Dense static memory such as the Block RAM memory is also susceptible to radiation-induced SEUs. Upsets in the Block memories will introduce data errors into the FPGA circuit. The impact of such data errors on the system behavior will depend on how the data is being used. If the upset occurs within an unused memory word, the upset will have no impact on the system. Most FPGA designs do not use all of the available Block memories and many designs do not use the full memory space within a single block RAM. If the upset occurs within a memory word that is used by the system, errors can propagate throughout the system and cause a variety of undesirable effects.

# *C. User Flip-Flops*

An important architectural component of all FPGAs is the user programmable flip-flops. Most FPGA designs use many flip-flops to implement common sequential logic circuits such as registers, state machines, counters, delay lines, synchronizers, and small memory buffers.
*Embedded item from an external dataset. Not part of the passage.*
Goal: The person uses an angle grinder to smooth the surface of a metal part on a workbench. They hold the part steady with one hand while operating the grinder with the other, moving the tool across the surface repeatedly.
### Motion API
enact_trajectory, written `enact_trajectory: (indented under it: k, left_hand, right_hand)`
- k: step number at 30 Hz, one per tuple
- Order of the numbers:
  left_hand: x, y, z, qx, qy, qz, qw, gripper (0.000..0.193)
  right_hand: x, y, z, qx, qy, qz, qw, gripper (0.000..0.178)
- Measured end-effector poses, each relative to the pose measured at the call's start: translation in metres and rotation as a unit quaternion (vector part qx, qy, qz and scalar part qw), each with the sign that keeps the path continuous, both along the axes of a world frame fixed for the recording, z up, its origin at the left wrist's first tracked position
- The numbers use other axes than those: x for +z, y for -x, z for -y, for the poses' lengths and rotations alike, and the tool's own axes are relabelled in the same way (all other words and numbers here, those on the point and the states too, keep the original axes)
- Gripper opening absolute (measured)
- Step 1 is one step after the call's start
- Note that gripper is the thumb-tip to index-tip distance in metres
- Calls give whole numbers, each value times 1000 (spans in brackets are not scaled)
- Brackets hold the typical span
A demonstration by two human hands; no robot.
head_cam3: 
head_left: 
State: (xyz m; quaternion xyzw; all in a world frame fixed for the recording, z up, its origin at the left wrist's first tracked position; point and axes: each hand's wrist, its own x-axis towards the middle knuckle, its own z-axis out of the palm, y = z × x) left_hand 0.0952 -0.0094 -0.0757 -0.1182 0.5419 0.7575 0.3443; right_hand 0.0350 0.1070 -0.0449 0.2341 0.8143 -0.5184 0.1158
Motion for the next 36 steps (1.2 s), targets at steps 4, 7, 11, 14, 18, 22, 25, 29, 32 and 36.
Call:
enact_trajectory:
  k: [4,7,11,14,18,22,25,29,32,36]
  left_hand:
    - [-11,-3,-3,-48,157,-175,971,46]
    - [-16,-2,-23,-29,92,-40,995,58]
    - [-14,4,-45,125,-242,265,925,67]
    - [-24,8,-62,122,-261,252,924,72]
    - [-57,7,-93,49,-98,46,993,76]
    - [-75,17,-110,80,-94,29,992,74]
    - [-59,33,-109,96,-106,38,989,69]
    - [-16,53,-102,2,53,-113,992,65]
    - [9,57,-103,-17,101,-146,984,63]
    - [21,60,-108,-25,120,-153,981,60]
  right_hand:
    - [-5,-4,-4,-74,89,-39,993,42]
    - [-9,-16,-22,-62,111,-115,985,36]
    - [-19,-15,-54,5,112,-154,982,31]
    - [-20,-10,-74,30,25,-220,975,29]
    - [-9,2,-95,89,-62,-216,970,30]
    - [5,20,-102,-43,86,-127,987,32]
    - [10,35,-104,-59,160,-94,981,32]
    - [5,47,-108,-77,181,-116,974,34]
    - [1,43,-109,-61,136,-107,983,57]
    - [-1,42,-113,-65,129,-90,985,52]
In non-SRAM based FPGAs (i.e., antifuse and Flash FPGAs), it is possible to experience "upsets" within the flip-flop due to single-event transients (SET) [21]. Transient glitches in intermediate signals and logic gates due to single-event effects may be latched into a flip-flop as an incorrect value (it can be difficult to distinguish between a direct singel-event upset in the flip-flop and an upset caused by an SET).

Although flip-flops represent the smallest portion of internal state for SRAM FPGAs (see Table I), flip-flops typically contain the most important state of the circuit and upsets in the flip-flops often cause significant disruption to the circuit's operation. For example, upsets within the flip-flops of a state machine will cause the state machine to enter a new state. Even worse, such upsets may send the state machine into a non-existent deadlock state. Other problems that may occur with flip-flop upsets include changes in the internal counter values and upsets within the data elements of registers or delay elements.

# *D. Internal Proprietary State*

All FPGAs contain internal state to manage the internal operation and configuration of the FPGA. Much of this state is not visible to the user but plays a very important function in the operation of the FPGA. This state is quite small and thus not very sensitive to radiation when compared to block memory or user flip flops. However, upsets in this internal state often lead to very troublesome results for the FPGA. These type of failures are often grouped together into a single category called Single-Event Functional Interrupts (SEFI). SEFI events cause global, system-wide functional interruptions and cannot be resolved with common localized mitigation methods. For example, test results from radiation testing of an FPGA found the "power-on reset" SEFI that caused the power-on reset circuitry to operate [22].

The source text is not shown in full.